- Exercise goal -
Collect each line of the entries that holds the string "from".

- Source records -
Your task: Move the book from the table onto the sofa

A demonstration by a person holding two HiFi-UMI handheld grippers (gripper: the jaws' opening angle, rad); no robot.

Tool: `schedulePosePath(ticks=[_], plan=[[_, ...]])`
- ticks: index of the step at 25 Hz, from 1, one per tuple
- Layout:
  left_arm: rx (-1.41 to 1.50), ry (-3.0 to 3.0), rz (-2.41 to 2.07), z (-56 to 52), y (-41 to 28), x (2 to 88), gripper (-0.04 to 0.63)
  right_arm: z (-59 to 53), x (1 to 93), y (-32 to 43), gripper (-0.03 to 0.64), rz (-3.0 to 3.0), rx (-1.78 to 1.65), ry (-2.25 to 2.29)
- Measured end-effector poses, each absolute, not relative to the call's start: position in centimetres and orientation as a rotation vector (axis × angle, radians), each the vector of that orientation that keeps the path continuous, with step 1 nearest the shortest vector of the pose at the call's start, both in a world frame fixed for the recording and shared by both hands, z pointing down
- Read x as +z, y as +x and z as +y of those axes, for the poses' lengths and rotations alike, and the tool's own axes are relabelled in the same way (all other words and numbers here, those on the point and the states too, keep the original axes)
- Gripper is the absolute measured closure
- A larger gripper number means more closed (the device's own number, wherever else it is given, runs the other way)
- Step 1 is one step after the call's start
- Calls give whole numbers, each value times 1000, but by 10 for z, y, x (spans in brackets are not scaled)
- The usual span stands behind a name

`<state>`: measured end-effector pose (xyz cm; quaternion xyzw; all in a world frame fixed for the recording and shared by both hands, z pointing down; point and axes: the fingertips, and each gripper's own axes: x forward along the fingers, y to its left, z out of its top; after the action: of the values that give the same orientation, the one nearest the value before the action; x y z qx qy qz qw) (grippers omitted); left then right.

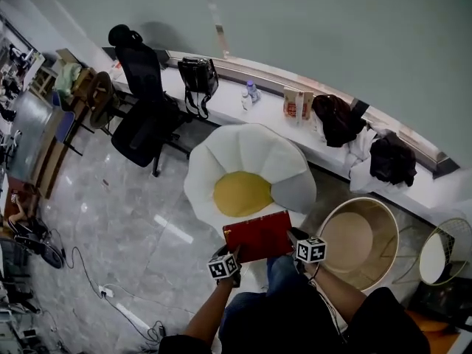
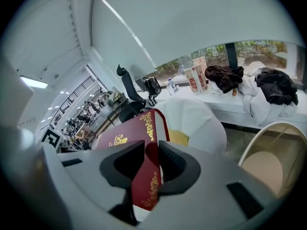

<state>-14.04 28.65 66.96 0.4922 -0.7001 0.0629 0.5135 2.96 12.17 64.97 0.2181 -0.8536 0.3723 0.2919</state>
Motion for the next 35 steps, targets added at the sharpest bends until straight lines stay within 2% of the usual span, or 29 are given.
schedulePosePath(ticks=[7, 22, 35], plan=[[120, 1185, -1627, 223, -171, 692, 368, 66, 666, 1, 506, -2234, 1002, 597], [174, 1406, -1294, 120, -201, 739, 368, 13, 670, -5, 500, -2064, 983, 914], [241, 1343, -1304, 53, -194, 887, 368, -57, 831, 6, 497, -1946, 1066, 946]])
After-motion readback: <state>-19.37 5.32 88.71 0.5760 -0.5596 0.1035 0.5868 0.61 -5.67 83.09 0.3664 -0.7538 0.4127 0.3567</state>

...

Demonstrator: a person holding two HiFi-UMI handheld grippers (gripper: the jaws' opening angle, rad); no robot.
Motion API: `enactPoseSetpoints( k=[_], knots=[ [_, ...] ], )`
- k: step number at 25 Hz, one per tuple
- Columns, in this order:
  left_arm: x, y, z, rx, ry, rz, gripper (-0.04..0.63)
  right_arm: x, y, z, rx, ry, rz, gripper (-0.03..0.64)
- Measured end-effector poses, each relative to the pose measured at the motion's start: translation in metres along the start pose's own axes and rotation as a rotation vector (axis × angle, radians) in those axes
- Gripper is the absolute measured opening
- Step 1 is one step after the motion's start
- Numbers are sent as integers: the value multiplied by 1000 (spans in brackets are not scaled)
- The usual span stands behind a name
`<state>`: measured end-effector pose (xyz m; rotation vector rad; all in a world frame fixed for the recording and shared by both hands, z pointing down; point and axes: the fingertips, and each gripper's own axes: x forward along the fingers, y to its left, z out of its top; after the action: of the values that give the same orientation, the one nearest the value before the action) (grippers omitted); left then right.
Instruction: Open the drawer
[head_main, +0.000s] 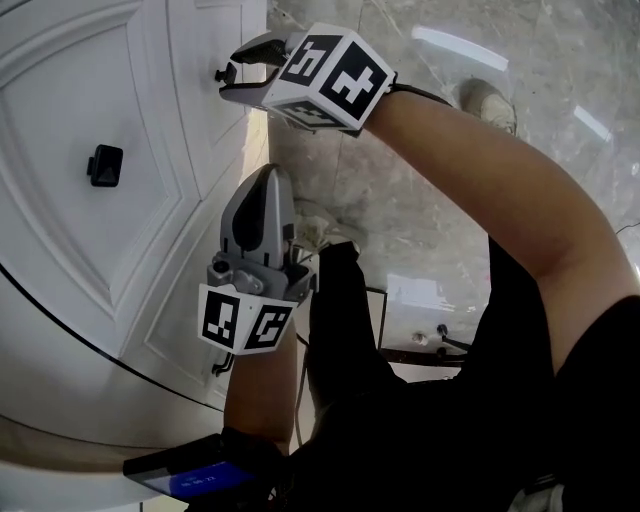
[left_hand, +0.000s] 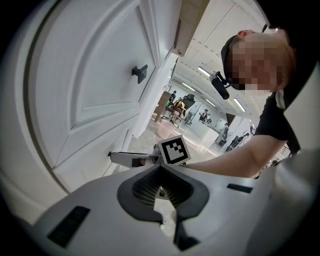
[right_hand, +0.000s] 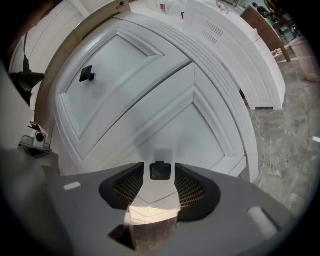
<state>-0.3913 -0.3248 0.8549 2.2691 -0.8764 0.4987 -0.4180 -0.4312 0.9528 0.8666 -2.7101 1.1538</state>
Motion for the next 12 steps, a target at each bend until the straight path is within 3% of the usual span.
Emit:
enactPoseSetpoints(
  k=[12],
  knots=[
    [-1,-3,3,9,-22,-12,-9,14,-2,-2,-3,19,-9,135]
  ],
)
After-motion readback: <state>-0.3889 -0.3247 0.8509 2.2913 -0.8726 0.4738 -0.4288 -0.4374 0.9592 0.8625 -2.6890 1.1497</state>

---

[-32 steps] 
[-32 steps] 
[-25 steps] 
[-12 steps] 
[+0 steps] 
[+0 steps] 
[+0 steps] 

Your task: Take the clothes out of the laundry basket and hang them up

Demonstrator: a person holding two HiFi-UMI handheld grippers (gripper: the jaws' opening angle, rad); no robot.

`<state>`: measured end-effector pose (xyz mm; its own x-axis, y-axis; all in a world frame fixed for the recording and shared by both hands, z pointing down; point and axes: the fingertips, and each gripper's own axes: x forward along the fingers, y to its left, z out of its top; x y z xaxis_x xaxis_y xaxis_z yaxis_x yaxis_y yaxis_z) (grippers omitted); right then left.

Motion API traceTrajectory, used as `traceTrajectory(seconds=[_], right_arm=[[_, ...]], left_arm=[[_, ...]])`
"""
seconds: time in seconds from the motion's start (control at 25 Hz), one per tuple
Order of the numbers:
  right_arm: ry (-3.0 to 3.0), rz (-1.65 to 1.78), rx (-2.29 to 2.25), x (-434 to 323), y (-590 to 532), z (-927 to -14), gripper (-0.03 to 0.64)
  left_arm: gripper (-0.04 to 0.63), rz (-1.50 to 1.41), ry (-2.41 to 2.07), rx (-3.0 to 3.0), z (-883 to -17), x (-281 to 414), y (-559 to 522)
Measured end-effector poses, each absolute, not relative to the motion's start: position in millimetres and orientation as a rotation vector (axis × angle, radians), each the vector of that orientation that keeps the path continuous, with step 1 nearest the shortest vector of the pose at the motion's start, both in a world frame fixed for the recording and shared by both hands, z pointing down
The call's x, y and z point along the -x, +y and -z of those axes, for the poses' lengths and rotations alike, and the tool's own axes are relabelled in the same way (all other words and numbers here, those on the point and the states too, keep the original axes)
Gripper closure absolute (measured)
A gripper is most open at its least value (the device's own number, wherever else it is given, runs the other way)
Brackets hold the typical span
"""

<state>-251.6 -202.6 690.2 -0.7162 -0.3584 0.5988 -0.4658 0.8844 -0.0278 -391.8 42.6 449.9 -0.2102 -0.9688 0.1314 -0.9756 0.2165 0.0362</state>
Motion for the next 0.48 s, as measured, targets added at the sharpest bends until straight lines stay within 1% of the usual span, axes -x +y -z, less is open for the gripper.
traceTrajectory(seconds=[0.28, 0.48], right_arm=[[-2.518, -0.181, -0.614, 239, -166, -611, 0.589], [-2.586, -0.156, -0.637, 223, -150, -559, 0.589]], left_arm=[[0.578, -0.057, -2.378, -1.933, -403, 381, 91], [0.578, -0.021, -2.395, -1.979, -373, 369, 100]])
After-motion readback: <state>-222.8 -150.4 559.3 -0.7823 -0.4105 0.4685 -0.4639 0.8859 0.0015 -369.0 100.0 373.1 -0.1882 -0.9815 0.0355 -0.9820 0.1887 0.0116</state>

- Finished task -
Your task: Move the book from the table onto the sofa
- ticks: index of the step at 25 Hz, from 1, one per tuple
seconds: time in seconds from the motion's start (control at 25 Hz), one per tuple

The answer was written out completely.